What is expected –
Copy, from the material below, each line where "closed" shows up.
******************************
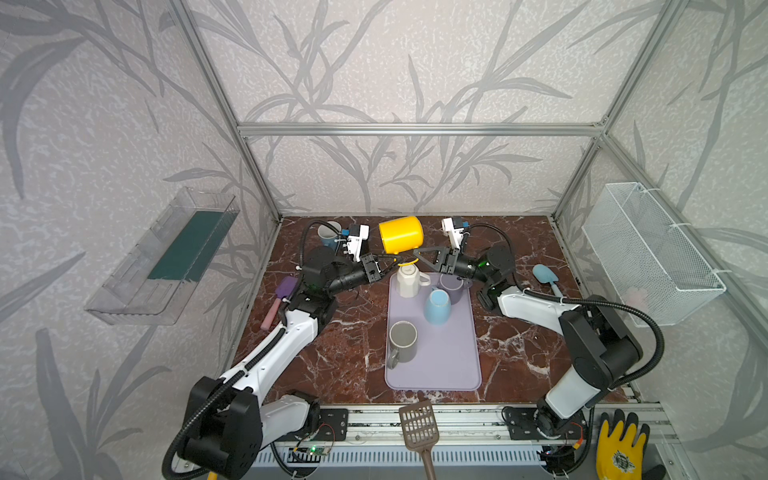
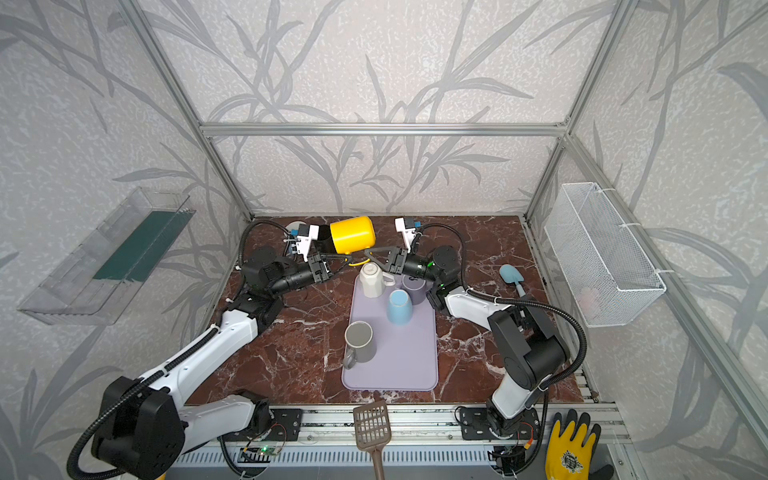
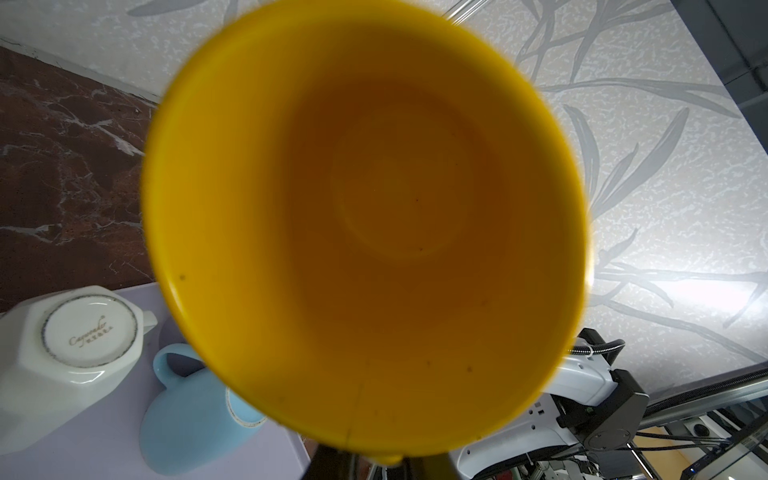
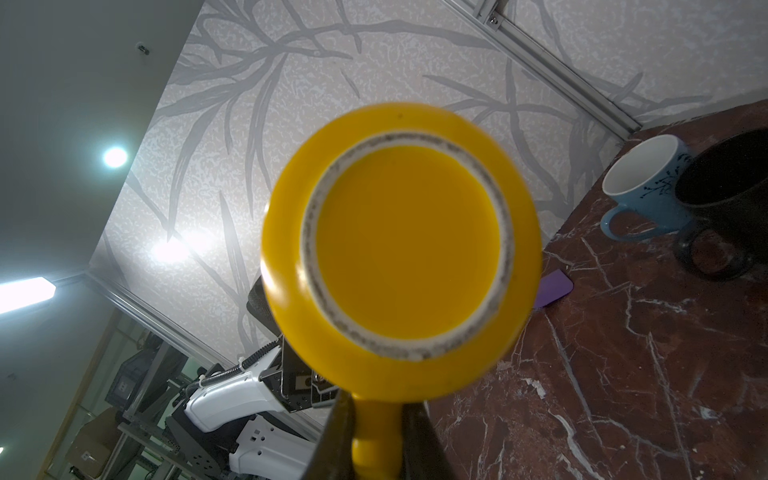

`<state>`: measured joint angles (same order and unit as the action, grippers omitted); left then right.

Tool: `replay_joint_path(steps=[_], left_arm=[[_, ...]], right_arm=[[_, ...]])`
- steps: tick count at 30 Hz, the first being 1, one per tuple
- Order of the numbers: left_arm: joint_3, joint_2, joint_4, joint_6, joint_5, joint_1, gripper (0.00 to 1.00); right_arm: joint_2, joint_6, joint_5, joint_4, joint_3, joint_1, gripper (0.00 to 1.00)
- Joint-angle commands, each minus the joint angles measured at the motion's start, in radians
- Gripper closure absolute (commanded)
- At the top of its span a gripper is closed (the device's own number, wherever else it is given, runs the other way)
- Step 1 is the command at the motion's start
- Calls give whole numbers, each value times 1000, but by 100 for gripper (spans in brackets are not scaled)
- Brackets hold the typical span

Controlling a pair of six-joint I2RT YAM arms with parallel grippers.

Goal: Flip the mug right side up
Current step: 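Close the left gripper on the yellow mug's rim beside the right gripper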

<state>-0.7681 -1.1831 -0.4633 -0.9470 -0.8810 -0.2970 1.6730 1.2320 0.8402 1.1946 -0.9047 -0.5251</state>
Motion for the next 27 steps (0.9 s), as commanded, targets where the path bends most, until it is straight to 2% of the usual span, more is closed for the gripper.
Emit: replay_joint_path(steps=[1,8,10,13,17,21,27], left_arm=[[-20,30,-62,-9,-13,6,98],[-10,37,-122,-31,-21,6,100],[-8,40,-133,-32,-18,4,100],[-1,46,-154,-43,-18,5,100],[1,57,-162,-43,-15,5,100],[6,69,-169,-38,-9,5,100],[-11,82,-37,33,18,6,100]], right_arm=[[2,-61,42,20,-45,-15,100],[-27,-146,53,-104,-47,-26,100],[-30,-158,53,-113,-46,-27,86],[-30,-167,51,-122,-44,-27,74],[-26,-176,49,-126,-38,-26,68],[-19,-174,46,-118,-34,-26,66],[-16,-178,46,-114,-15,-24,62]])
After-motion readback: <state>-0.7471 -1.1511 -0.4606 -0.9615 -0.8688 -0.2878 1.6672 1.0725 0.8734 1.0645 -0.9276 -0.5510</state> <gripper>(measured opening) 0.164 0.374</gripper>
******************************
Solution to this exercise –
- At the top of its span a gripper is closed (the device's own number, wherever else it is given, runs the other way)
Motion for the next 27 steps (0.9 s), as commanded, targets where the path bends most, until it is straight to 2% of the usual span, more is closed for the gripper.

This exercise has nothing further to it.